Oleh: Arif Wibowo (Peneliti Pusat Studi Peradaban Islam, Solo)
Tanggal 25 November 1896, hari di mana Soegijapranata
lahir adalah era keemasan bagi kegiatan missionarisme di Indonesia.
Keuntungan besar yang diperoleh pemerintah Belanda dari hasil merampok
kekayaan Indonesia melalui sistem tanam paksa (cultuurstelsel), demi kehormantan, kata Conrad Th Van Deventer, mengikat Belanda untuk melakukan politik balas budi.

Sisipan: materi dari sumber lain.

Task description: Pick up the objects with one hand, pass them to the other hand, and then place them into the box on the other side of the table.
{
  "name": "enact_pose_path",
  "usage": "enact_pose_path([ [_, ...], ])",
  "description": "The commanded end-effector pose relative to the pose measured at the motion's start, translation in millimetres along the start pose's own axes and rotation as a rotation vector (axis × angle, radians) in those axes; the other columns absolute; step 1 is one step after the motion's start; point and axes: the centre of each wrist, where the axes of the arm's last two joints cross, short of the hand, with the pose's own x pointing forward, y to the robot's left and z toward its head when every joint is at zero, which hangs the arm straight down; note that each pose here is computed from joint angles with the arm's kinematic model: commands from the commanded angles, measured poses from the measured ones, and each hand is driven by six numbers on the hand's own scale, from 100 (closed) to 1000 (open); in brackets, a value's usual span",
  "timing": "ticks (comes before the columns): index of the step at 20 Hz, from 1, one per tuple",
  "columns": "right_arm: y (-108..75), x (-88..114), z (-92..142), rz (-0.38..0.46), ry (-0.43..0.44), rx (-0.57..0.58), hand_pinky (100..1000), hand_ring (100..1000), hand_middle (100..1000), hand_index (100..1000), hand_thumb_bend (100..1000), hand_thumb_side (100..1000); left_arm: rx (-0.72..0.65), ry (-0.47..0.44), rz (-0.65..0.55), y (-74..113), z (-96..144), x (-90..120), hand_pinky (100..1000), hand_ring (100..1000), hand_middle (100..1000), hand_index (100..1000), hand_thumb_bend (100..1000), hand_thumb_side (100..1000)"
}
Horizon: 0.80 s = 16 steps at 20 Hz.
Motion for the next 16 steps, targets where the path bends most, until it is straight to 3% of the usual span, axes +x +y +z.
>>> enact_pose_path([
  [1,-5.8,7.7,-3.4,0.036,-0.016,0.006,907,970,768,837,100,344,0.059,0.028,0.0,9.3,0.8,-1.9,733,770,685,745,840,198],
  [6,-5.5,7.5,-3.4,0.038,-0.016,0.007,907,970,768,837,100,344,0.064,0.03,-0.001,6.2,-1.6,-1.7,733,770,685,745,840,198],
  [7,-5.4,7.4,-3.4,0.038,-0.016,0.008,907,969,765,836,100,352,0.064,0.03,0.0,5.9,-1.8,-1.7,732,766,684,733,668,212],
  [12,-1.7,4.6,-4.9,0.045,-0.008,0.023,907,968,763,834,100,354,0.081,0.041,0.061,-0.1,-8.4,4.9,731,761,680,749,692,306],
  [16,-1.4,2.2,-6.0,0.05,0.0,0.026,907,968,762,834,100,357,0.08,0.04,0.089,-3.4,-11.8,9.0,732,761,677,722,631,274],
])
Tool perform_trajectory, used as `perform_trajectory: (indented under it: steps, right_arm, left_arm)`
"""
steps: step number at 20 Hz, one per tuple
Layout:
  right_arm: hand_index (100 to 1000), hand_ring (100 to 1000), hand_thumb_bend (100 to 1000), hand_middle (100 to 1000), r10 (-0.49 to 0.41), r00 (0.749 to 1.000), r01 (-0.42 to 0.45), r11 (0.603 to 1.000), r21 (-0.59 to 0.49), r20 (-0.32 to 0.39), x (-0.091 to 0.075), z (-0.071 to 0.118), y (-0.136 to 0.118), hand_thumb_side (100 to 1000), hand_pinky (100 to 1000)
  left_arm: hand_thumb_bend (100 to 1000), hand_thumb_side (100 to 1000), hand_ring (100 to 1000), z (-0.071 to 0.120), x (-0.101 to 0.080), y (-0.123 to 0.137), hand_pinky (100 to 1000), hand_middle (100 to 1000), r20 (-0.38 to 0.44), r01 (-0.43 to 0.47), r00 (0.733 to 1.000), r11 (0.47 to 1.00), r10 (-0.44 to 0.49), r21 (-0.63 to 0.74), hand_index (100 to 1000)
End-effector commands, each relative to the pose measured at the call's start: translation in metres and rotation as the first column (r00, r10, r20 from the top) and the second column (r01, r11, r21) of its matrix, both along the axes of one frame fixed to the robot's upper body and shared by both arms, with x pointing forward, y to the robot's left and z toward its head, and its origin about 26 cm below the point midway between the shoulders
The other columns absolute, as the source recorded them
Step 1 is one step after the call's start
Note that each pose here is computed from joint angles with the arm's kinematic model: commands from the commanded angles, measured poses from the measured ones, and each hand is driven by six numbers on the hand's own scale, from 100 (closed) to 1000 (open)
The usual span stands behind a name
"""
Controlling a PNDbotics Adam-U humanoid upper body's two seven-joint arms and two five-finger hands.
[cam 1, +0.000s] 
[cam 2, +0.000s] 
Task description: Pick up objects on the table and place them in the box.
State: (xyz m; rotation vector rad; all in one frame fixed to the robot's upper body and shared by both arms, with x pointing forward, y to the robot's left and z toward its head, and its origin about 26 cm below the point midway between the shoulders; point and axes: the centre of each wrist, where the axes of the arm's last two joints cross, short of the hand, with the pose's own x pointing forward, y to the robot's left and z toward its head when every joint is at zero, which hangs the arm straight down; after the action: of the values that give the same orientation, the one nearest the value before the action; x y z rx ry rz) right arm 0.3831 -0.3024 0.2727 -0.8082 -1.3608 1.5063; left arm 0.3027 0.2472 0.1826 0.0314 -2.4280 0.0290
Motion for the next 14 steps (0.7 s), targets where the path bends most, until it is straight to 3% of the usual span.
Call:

Politik balas budi atau politik etis ini bisa dikatakan seperti sebutir
permen yang diberikan Belanda setelah mereka merampas kebun tebu milik
bangsa Indonesia, kata budayawan Emha Ainun Najib. Dan permen itu, bukan permen biasa, sebab ia mengandung racun “barat dan Kristen” yang tercermin dari program-program Partai Agama di Belanda dalam menyambut politik etis ini.
Pengkristenan
Nusantara tetap merupakan panggilan rakyat Kristen Eropa (Belanda),
yang jika ditinjau dari segi kenegaraan maupun kemasyarakatan adalah
juga sangat penting. Maka dari itu, pemerintah colonial harus memberikan
kebebasan yang seluas-luasnya dan tunjangan keuangan dalam melakukan
pendidikan dan perawatan (misi).
Selain
misionarisme langsung seperti yang diprogramkan Parta Agama di Belanda,
juga dilakukan politik Nativisasi. Politik Nativisasi ini dimotore oleh
Instituut voor de Javaansche Taal (Lembaga Bahasa Jawa) yang diotaki oleh para cendekiawan dari Netherlands Zending Genootschap (NZG).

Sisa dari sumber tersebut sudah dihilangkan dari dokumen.